RD291 - Abbreviated State Plan for the Implementation of the Marcus-David Peters Act – July 1, 2021

Executive Summary:

The Marcus-David Peters Act (HB 5043 and SB5038) is named in honor of Marcus-David Peters, a young, Black, biology teacher and VCU graduate who was fatally shot by Richmond Police in 2018 in the midst of a behavioral health crisis. It was introduced by Senator McPike and Delegate Bourne, and was signed into law in November 2020 by Governor Ralph Northam. The Act modifies the Code of Virginia to add § 9.1-193 “Mental health awareness response and community understanding services (Marcus) alert system, law-enforcement protocols", which outlines the role of the Department of Criminal Justice (DCJS) and local law enforcement in the development of three protocols for behavioral health crisis situations; sets seventeen goals for law enforcement participation in the Marcus Alert system; assigns purview between DCJS and the Department of Behavioral Health and Developmental Services (DBHDS); and requires localities to develop a voluntary database. The Act also modifies the Code of Virginia to add § 37.2-311.1 “Comprehensive crisis system, Marcus alert system, powers and duties of the Department related to comprehensive mental health, substance abuse, and developmental disability crisis services." This requires DBHDS to develop a comprehensive crisis system based on national best practice models composed of a crisis call center, community care and mobile crisis teams, crisis stabilization centers, and the Marcus Alert system. It also requires DBHDS, in collaboration with DCJS and a range of stakeholders, to develop a written plan for the development of the Marcus Alert system, which is represented in this document.

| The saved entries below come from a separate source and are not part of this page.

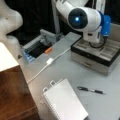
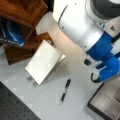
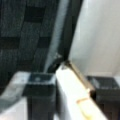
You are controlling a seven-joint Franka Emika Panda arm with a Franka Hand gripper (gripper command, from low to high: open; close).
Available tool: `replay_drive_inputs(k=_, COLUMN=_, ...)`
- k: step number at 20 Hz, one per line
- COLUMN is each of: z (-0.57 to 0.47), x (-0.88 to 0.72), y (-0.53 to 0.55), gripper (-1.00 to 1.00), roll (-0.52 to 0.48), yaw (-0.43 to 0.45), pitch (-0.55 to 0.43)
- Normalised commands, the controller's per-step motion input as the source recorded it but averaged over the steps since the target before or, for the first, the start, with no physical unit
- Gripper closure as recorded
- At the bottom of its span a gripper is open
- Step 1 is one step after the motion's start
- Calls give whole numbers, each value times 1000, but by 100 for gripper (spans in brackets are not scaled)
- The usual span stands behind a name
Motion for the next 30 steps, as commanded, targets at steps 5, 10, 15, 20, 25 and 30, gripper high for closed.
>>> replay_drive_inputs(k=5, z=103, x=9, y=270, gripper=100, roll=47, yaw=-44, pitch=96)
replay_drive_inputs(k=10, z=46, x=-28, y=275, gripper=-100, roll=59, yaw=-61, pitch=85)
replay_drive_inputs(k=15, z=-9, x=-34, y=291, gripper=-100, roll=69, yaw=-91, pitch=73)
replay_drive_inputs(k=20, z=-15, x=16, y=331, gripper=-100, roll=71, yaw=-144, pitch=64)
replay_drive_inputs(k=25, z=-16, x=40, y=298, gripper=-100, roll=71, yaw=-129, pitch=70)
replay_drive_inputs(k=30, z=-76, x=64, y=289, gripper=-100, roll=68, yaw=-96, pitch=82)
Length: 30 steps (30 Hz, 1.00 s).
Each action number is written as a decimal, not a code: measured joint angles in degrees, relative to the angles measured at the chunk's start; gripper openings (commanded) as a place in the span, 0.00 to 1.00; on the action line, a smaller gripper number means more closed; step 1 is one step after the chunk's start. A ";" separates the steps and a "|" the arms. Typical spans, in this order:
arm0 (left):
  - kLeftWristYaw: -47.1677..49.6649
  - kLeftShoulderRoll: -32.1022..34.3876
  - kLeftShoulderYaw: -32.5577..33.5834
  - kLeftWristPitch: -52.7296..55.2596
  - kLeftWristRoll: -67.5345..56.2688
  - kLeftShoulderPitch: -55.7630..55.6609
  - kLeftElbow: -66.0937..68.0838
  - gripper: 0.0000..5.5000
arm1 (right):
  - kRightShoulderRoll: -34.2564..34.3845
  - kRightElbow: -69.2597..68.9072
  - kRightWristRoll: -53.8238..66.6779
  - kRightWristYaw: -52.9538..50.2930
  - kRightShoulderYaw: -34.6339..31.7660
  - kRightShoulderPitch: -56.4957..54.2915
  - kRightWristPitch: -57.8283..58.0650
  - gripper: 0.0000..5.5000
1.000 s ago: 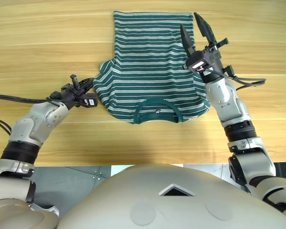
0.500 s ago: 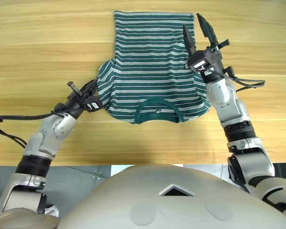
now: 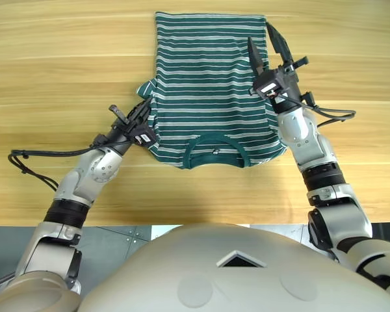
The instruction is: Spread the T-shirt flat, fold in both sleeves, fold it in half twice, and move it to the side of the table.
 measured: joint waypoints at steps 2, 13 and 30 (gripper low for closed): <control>-0.54 -0.67 -1.42 -1.46 -0.04 -0.34 0.11 0.00 | 0.12 0.60 -0.30 -0.11 0.24 -0.05 -0.19 0.33; -6.55 -1.00 -5.16 -6.00 -3.74 -1.70 3.48 0.32 | 1.19 1.76 -0.33 -0.58 0.82 -0.30 -0.58 0.33; -7.28 -1.03 -5.99 -7.36 -8.30 -2.40 8.16 0.73 | -1.33 -2.49 -0.29 -0.54 -1.51 0.12 -0.60 0.33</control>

The state implementation plan is the result of a collaborative process between DBHDS, DCJS, other state agency partners, and the Marcus Alert State Planning Stakeholder Group (heretoafter referred to as “the workgroup"). A full list of workgroup members is available in Appendix A. In total, the group was comprised of 45 stakeholders from across Virginia, representing local governments, non-profits, private and community providers, individuals with lived experience, and advocates. Each stakeholder represented different perspectives in the areas of mental health, substance use disorder, developmental disabilities, law enforcement, developmental disabilities, and social justice and racial equity.

The state plan includes four sections. The first section provides background on Virginia’s behavioral health crisis system, a summary of the planning group and process, and a current landscape analysis. The landscape analysis includes, as required, a catalog of existing CIT programs, crisis stabilization programs, cooperative agreements between law enforcement and behavioral health, a review of the prevalence and estimates of crisis situations across Virginia, and current funding for crisis and emergency services. The second section describes components of the implementation plan that are statewide (including the comprehensive crisis system as well as statewide aspects of the Marcus Alert system). It also includes a four-level framework for categorizing crisis situations, regional coverage by STEP-VA mobile crisis teams and associated Medicaid rates, 988/regional call centers, a statewide Equity at Intercept 0 Initiative, and statewide training standards. The third section describes the requirements for localities to implement their local Marcus Alert systems, which include the local planning process, minimum standards and best practices for local law enforcement involvement in the Marcus Alert system, descriptions of different ways to achieve local community coverage, and the system for review and approval of protocols. Finally, the fourth section provides frameworks for accountability and responsibility across state and local entities and how the success of the implementation will be assessed.